Task instructions:
Repeat all of the records exactly, leaving out the pictures.
[[ Data to process, beginning ]]
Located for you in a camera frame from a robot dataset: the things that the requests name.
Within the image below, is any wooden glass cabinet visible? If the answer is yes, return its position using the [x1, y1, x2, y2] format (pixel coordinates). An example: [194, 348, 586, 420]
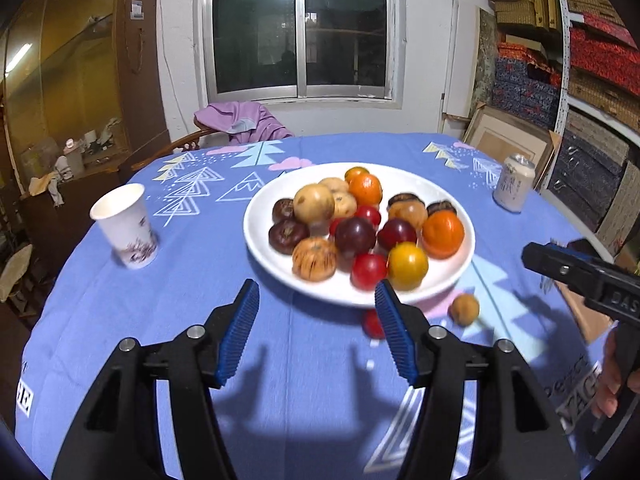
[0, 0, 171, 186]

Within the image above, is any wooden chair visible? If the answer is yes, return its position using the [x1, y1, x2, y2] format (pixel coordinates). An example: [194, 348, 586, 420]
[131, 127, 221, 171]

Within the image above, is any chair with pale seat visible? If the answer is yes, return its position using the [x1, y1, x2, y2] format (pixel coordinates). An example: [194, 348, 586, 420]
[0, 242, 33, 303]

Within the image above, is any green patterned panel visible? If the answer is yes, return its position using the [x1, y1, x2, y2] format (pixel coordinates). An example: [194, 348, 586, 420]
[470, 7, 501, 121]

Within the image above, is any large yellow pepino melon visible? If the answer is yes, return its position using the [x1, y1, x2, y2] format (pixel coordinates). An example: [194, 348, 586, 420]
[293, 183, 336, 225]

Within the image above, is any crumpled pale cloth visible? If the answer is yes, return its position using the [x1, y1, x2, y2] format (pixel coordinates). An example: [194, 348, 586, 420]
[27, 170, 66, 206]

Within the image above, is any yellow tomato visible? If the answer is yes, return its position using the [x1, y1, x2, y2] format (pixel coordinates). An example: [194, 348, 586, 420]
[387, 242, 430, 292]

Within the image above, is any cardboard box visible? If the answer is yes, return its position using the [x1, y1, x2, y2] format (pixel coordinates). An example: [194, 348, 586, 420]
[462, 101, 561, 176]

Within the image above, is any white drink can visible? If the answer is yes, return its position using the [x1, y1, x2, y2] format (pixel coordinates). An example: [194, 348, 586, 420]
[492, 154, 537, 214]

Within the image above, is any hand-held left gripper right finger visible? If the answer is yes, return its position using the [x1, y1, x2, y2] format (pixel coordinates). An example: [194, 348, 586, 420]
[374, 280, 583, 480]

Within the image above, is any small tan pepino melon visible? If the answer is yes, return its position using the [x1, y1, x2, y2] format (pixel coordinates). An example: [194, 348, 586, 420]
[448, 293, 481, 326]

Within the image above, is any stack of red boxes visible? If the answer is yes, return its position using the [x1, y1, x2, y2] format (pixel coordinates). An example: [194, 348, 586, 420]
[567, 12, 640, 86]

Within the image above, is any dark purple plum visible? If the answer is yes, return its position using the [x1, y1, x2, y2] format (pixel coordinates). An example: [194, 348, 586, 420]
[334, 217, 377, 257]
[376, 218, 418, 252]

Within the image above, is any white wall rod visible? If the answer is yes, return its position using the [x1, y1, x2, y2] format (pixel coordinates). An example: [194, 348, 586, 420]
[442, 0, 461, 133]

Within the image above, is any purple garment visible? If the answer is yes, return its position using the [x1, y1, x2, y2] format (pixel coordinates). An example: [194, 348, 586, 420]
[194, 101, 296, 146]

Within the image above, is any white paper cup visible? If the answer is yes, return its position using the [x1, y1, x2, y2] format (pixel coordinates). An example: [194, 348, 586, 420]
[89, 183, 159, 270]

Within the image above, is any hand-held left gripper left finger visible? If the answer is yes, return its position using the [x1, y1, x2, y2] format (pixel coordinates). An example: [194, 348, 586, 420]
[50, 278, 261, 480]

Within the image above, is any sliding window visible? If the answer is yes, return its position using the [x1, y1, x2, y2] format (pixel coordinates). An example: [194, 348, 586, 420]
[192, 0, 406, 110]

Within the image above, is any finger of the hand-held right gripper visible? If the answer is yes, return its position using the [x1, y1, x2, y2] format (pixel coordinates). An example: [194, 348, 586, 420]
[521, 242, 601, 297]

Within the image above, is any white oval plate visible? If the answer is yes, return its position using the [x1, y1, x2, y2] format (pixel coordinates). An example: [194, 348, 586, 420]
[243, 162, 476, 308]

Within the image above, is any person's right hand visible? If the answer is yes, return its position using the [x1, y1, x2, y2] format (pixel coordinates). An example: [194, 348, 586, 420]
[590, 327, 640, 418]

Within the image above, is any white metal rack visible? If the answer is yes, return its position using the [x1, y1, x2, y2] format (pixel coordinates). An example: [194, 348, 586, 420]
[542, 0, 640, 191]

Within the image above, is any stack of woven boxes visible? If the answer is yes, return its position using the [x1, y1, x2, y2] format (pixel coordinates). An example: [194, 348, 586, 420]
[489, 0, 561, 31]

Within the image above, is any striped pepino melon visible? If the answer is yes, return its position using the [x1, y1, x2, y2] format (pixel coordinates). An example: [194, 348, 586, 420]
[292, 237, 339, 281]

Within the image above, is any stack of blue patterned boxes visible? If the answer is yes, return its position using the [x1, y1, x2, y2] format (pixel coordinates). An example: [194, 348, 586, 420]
[[ Data to process, end ]]
Output of the task:
Located for you in a camera frame from a robot dataset: the things that the requests name.
Within the image below, is any wooden glass cabinet visible? If the answer is yes, return its position using the [x1, y1, x2, y2] format (pixel coordinates). An example: [194, 348, 586, 420]
[0, 0, 171, 186]

Within the image above, is any wooden chair visible? If the answer is yes, return its position using the [x1, y1, x2, y2] format (pixel coordinates). An example: [194, 348, 586, 420]
[131, 127, 221, 171]

Within the image above, is any chair with pale seat visible? If the answer is yes, return its position using the [x1, y1, x2, y2] format (pixel coordinates). An example: [194, 348, 586, 420]
[0, 242, 33, 303]

Within the image above, is any green patterned panel visible? If the answer is yes, return its position using the [x1, y1, x2, y2] format (pixel coordinates). An example: [194, 348, 586, 420]
[470, 7, 501, 121]

Within the image above, is any large yellow pepino melon visible? If the answer is yes, return its position using the [x1, y1, x2, y2] format (pixel coordinates). An example: [194, 348, 586, 420]
[293, 183, 336, 225]

Within the image above, is any crumpled pale cloth visible? If the answer is yes, return its position using the [x1, y1, x2, y2] format (pixel coordinates). An example: [194, 348, 586, 420]
[27, 170, 66, 206]

Within the image above, is any yellow tomato visible? If the answer is yes, return its position using the [x1, y1, x2, y2] format (pixel coordinates). An example: [194, 348, 586, 420]
[387, 242, 430, 292]

Within the image above, is any cardboard box visible? If the answer is yes, return its position using the [x1, y1, x2, y2] format (pixel coordinates). An example: [194, 348, 586, 420]
[462, 101, 561, 176]

Within the image above, is any white drink can visible? If the answer is yes, return its position using the [x1, y1, x2, y2] format (pixel coordinates). An example: [194, 348, 586, 420]
[492, 154, 537, 214]

Within the image above, is any hand-held left gripper right finger visible? If the answer is yes, return its position using the [x1, y1, x2, y2] format (pixel coordinates). An example: [194, 348, 586, 420]
[374, 280, 583, 480]

Within the image above, is any small tan pepino melon visible? If the answer is yes, return its position using the [x1, y1, x2, y2] format (pixel coordinates). An example: [194, 348, 586, 420]
[448, 293, 481, 326]

Within the image above, is any stack of red boxes visible? If the answer is yes, return its position using the [x1, y1, x2, y2] format (pixel coordinates). An example: [194, 348, 586, 420]
[567, 12, 640, 86]

Within the image above, is any dark purple plum visible? If the answer is yes, return its position using the [x1, y1, x2, y2] format (pixel coordinates). An example: [194, 348, 586, 420]
[334, 217, 377, 257]
[376, 218, 418, 252]

Within the image above, is any white wall rod visible? If the answer is yes, return its position using the [x1, y1, x2, y2] format (pixel coordinates). An example: [194, 348, 586, 420]
[442, 0, 461, 133]

Within the image above, is any purple garment visible? If the answer is yes, return its position using the [x1, y1, x2, y2] format (pixel coordinates). An example: [194, 348, 586, 420]
[194, 101, 296, 146]

Within the image above, is any white paper cup visible? If the answer is yes, return its position using the [x1, y1, x2, y2] format (pixel coordinates). An example: [194, 348, 586, 420]
[89, 183, 159, 270]

Within the image above, is any hand-held left gripper left finger visible? If the answer is yes, return its position using the [x1, y1, x2, y2] format (pixel coordinates). An example: [194, 348, 586, 420]
[50, 278, 261, 480]

Within the image above, is any sliding window visible? If the answer is yes, return its position using the [x1, y1, x2, y2] format (pixel coordinates). An example: [194, 348, 586, 420]
[192, 0, 406, 110]

Within the image above, is any finger of the hand-held right gripper visible? If the answer is yes, return its position using the [x1, y1, x2, y2] format (pixel coordinates). An example: [194, 348, 586, 420]
[521, 242, 601, 297]

Within the image above, is any white oval plate visible? If the answer is yes, return its position using the [x1, y1, x2, y2] format (pixel coordinates). An example: [194, 348, 586, 420]
[243, 162, 476, 308]

Within the image above, is any person's right hand visible? If the answer is yes, return its position using the [x1, y1, x2, y2] format (pixel coordinates). An example: [194, 348, 586, 420]
[590, 327, 640, 418]

Within the image above, is any white metal rack visible? If the answer is yes, return its position using the [x1, y1, x2, y2] format (pixel coordinates). An example: [194, 348, 586, 420]
[542, 0, 640, 191]

Within the image above, is any stack of woven boxes visible? If the answer is yes, return its position using the [x1, y1, x2, y2] format (pixel coordinates). An example: [194, 348, 586, 420]
[489, 0, 561, 31]

Within the image above, is any striped pepino melon visible? If the answer is yes, return its position using the [x1, y1, x2, y2] format (pixel coordinates). An example: [194, 348, 586, 420]
[292, 237, 339, 281]

Within the image above, is any stack of blue patterned boxes visible? If the answer is yes, return its position using the [x1, y1, x2, y2] format (pixel coordinates). An example: [194, 348, 586, 420]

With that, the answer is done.